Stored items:
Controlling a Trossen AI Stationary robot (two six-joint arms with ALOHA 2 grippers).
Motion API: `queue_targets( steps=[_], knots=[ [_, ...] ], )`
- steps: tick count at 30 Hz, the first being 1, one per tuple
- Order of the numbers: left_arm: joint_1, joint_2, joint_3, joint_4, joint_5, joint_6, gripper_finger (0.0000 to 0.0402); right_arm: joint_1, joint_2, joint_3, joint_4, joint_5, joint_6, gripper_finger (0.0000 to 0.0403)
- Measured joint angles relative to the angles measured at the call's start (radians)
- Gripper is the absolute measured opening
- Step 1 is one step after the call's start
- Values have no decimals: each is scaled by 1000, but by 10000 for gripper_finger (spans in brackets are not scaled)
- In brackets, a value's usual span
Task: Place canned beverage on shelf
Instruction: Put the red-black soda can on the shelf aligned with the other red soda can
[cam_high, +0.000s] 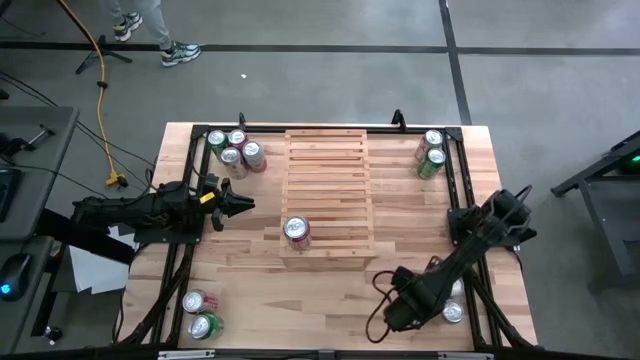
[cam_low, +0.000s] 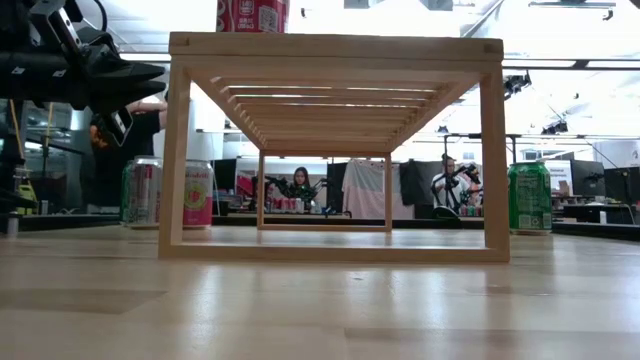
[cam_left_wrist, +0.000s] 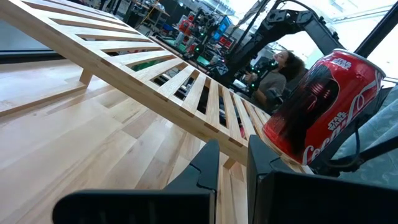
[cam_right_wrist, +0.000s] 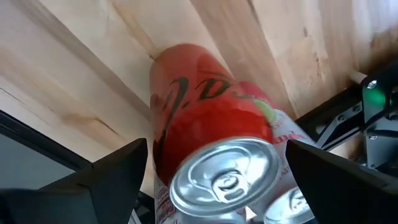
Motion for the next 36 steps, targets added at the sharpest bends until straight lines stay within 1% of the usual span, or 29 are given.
queue_targets(
  steps=[3, 9, 15, 17, 22, 23, 26, 29, 33, 36],
  knots=[
    [0, 0, 0, 0, 0, 0, 1, 0, 25, 0, 10, -22, -23, 369],
    [0, 0, 0, 0, 0, 0, 1, 0, 69, 0, 16, -28, -76, 369],
    [0, 0, 0, 0, 0, 0, 1, 0, 84, 0, 24, -45, -129, 366],
    [0, 0, 0, 0, 0, 0, 1, -3, 84, 0, 21, -45, -137, 356],
    [0, 0, 0, 0, 0, 0, 1, -3, 83, 4, 13, -51, -194, 302],
    [0, 0, 0, 0, 0, 0, 1, -3, 84, 12, 7, -50, -209, 299],
    [0, 0, 0, 0, 0, 0, 1, -3, 80, 63, -44, -43, -273, 299],
    [0, 0, 0, 0, 0, 0, 1, -8, 59, 153, -106, -5, -362, 299],
    [0, 0, 0, 0, 0, 0, 1, -16, -16, 294, -99, 53, -486, 299],
    [0, 0, 0, 0, 0, 0, 1, -24, -73, 416, -101, 61, -615, 299]
  ],
)
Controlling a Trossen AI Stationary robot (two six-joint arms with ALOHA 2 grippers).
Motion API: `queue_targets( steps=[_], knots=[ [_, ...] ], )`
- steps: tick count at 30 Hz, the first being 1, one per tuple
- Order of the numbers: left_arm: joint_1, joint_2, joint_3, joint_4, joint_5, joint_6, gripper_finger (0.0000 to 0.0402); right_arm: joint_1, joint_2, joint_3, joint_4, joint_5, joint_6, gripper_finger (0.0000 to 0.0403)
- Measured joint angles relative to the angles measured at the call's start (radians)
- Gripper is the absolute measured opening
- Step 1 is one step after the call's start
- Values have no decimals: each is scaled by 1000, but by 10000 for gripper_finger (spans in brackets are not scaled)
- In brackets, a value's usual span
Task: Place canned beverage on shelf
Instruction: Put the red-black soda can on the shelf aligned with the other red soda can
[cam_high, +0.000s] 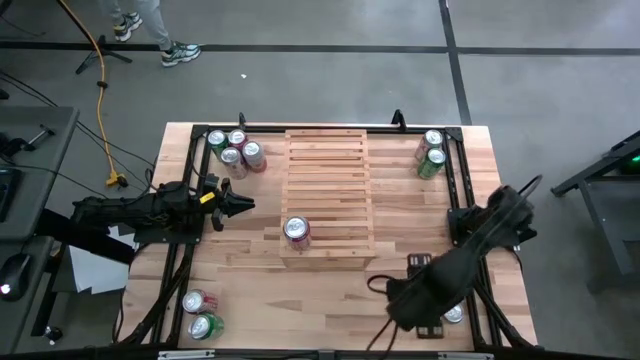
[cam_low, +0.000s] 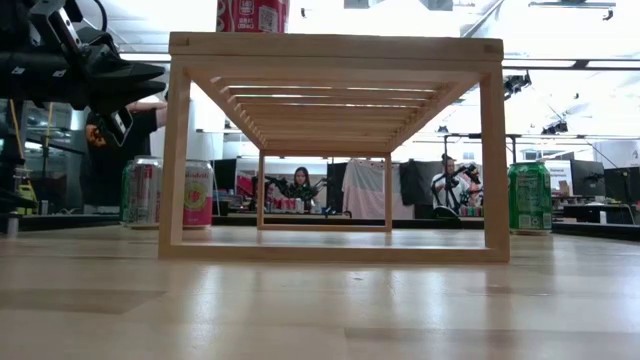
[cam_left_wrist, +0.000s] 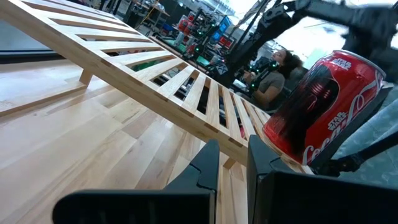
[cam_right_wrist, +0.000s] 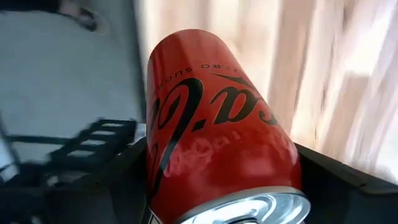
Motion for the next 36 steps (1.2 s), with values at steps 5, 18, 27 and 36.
queue_targets(
  steps=[5, 18, 27, 36],
  knots=[
    [0, 0, 0, 0, 0, 0, 1, -38, -77, 187, -3, 66, -33, 299],
    [0, 0, 0, 0, 0, 0, 1, -271, -47, 436, 6, 239, -419, 299],
    [0, 0, 0, 0, 0, 0, 1, -402, 70, 435, 1, 363, -730, 299],
    [0, 0, 0, 0, 0, 0, 1, -453, 94, 434, 1, 420, -838, 299]
  ],
)
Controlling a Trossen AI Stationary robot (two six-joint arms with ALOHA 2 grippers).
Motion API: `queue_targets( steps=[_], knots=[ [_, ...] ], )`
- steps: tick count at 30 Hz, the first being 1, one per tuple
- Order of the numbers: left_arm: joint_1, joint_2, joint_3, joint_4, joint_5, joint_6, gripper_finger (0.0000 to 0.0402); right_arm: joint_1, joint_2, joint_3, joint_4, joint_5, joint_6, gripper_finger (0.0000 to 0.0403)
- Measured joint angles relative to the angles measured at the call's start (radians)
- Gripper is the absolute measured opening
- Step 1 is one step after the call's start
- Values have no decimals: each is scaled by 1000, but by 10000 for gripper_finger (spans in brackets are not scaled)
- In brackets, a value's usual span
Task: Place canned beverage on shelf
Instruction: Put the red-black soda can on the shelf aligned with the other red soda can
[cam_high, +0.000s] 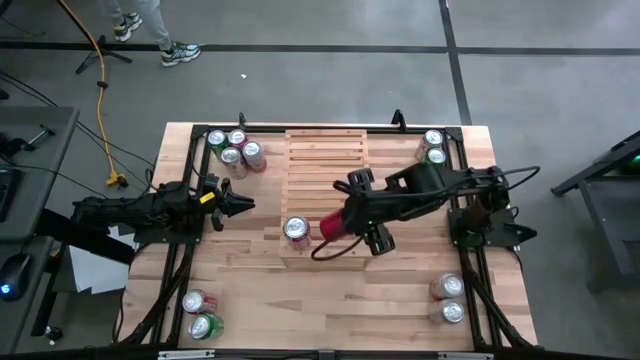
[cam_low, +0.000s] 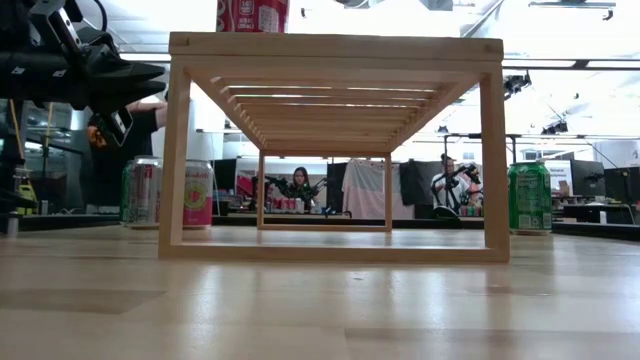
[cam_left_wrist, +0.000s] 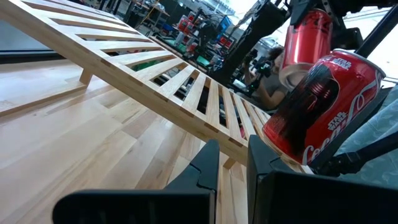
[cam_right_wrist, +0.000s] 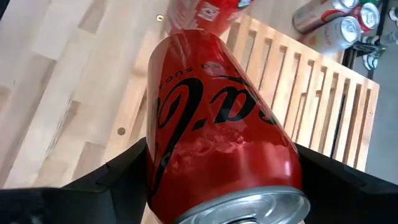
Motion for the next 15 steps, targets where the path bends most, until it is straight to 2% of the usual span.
queue_targets(
  steps=[10, 15],
  knots=[
    [0, 0, 0, 0, 0, 0, 1, 0, -5, 0, 0, -34, 8, 299],
    [0, 0, 0, 1, -7, 4, 1, 3, -11, 0, 0, -37, 86, 299]
  ],
)
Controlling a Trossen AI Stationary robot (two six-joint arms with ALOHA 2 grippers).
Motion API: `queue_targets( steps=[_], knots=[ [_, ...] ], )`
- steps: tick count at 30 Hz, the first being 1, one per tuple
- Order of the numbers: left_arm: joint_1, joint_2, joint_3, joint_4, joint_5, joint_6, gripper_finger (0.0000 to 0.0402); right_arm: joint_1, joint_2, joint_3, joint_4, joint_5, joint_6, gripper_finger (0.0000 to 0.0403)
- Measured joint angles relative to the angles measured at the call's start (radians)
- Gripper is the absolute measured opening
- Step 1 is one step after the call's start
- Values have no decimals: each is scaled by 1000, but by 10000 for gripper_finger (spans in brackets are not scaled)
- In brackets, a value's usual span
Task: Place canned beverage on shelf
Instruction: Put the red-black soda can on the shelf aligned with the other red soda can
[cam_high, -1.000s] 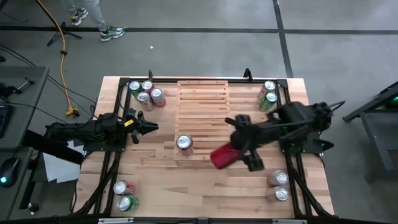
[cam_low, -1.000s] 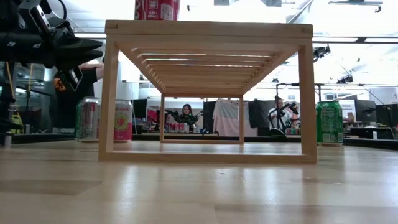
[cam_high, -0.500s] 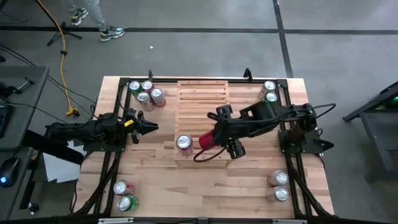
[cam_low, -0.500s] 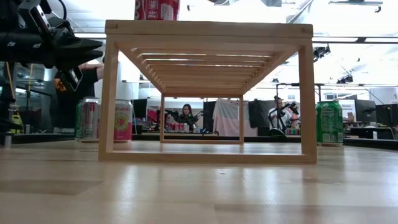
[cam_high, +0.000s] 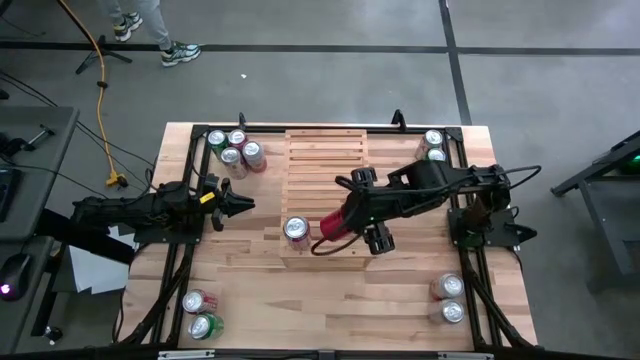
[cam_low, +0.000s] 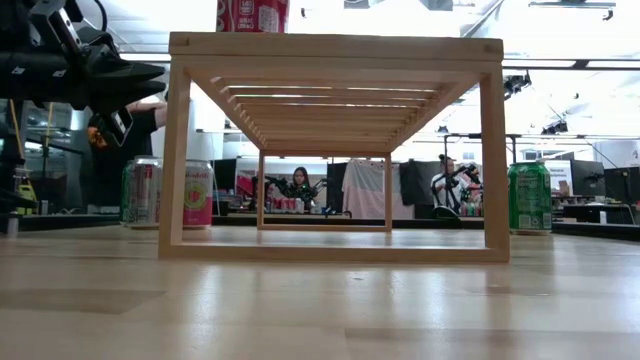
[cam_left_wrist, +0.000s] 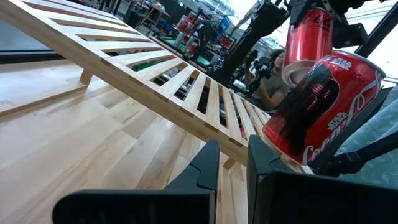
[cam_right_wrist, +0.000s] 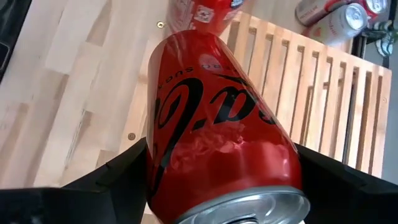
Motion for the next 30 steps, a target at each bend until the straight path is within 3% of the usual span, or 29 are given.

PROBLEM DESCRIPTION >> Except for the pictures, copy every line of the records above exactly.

RESULT >>
Controlling a Trossen AI Stationary robot (two six-joint arms with ALOHA 2 grippers).
Motion API: `queue_targets( steps=[_], knots=[ [_, ...] ], )`
- steps: tick count at 30 Hz, the first being 1, one per tuple
- Order of the numbers: left_arm: joint_1, joint_2, joint_3, joint_4, joint_5, joint_6, gripper_finger (0.0000 to 0.0402); right_arm: joint_1, joint_2, joint_3, joint_4, joint_5, joint_6, gripper_finger (0.0000 to 0.0403)
- Measured joint angles relative to the angles measured at the call's start (radians)
- Gripper is the absolute measured opening
- Step 1 is one step after the call's start
- Values have no decimals: each is scaled by 1000, but by 10000 for gripper_finger (spans in brackets are not scaled)
- In brackets, a value's usual span
Task: Place canned beverage on shelf
Instruction: Put the red-black soda can on the shelf aligned with the other red soda can
[cam_high, +0.000s] 
[cam_low, +0.000s] 
[cam_left_wrist, +0.000s] 
[cam_right_wrist, +0.000s] 
Motion for the next 36 steps, targets added at the sharpest bends until straight lines stay within 1% of the usual span, or 29 are given.
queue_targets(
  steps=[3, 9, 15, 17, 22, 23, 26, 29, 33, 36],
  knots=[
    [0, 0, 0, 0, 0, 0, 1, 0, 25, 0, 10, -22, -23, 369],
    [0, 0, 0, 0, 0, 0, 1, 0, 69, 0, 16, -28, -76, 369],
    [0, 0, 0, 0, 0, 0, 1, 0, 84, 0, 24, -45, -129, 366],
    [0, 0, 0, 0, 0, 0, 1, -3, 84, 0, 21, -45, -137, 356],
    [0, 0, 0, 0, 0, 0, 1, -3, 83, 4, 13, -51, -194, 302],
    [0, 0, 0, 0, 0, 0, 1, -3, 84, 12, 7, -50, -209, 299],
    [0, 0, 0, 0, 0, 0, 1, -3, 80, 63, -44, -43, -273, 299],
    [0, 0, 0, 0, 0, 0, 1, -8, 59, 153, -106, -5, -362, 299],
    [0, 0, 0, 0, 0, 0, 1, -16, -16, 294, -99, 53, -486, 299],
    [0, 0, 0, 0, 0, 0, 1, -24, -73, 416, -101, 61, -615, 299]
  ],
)
Controlling a Trossen AI Stationary robot (two six-joint arms with ALOHA 2 grippers).
Motion API: `queue_targets( steps=[_], knots=[ [_, ...] ], )`
- steps: tick count at 30 Hz, the first being 1, one per tuple
- Order of the numbers: left_arm: joint_1, joint_2, joint_3, joint_4, joint_5, joint_6, gripper_finger (0.0000 to 0.0402); right_arm: joint_1, joint_2, joint_3, joint_4, joint_5, joint_6, gripper_finger (0.0000 to 0.0403)
- Measured joint angles relative to the angles measured at the call's start (radians)
- Gripper is the absolute measured opening
- Step 1 is one step after the call's start
- Values have no decimals: each is scaled by 1000, but by 10000 for gripper_finger (spans in brackets are not scaled)
- In brackets, a value's usual span
Task: Place canned beverage on shelf
Instruction: Put the red-black soda can on the shelf aligned with the other red soda can
[cam_high, +0.000s] 
[cam_low, +0.000s] 
[cam_left_wrist, +0.000s] 
[cam_right_wrist, +0.000s] 
Motion for the next 36 steps (1.2 s), with values at steps 5, 18, 27 and 36.
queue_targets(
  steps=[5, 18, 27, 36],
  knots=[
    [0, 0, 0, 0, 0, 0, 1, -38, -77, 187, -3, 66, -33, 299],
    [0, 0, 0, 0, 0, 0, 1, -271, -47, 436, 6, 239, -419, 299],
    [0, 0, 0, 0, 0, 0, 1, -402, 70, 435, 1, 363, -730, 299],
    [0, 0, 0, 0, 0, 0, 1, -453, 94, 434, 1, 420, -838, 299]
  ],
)
Controlling a Trossen AI Stationary robot (two six-joint arms with ALOHA 2 grippers).
Motion API: `queue_targets( steps=[_], knots=[ [_, ...] ], )`
- steps: tick count at 30 Hz, the first being 1, one per tuple
- Order of the numbers: left_arm: joint_1, joint_2, joint_3, joint_4, joint_5, joint_6, gripper_finger (0.0000 to 0.0402); right_arm: joint_1, joint_2, joint_3, joint_4, joint_5, joint_6, gripper_finger (0.0000 to 0.0403)
- Measured joint angles relative to the angles measured at the call's start (radians)
- Gripper is the absolute measured opening
- Step 1 is one step after the call's start
- Values have no decimals: each is scaled by 1000, but by 10000 for gripper_finger (spans in brackets are not scaled)
- In brackets, a value's usual span
Task: Place canned beverage on shelf
Instruction: Put the red-black soda can on the shelf aligned with the other red soda can
[cam_high, +0.000s] 
[cam_low, +0.000s] 
[cam_left_wrist, +0.000s] 
[cam_right_wrist, +0.000s] 
Motion for the next 15 steps, targets where the path bends most, until it is straight to 2% of the usual span.
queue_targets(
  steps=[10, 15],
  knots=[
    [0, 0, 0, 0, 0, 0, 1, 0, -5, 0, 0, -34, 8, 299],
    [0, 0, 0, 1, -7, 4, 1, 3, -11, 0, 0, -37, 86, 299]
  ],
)
Controlling a Trossen AI Stationary robot (two six-joint arms with ALOHA 2 grippers).
Motion API: `queue_targets( steps=[_], knots=[ [_, ...] ], )`
- steps: tick count at 30 Hz, the first being 1, one per tuple
- Order of the numbers: left_arm: joint_1, joint_2, joint_3, joint_4, joint_5, joint_6, gripper_finger (0.0000 to 0.0402); right_arm: joint_1, joint_2, joint_3, joint_4, joint_5, joint_6, gripper_finger (0.0000 to 0.0403)
- Measured joint angles relative to the angles measured at the call's start (radians)
- Gripper is the absolute measured opening
- Step 1 is one step after the call's start
- Values have no decimals: each is scaled by 1000, but by 10000 for gripper_finger (spans in brackets are not scaled)
- In brackets, a value's usual span
Task: Place canned beverage on shelf
Instruction: Put the red-black soda can on the shelf aligned with the other red soda can
[cam_high, -1.000s] 
[cam_low, -1.000s] 
[cam_high, -0.500s] 
[cam_low, -0.500s] 
[cam_high, +0.000s] 
[cam_low, +0.000s] 
[cam_left_wrist, +0.000s] 
[cam_right_wrist, +0.000s] 
Motion for the next 30 steps, a target at each bend until the straight path is within 3% of the usual span, or 29 are given.

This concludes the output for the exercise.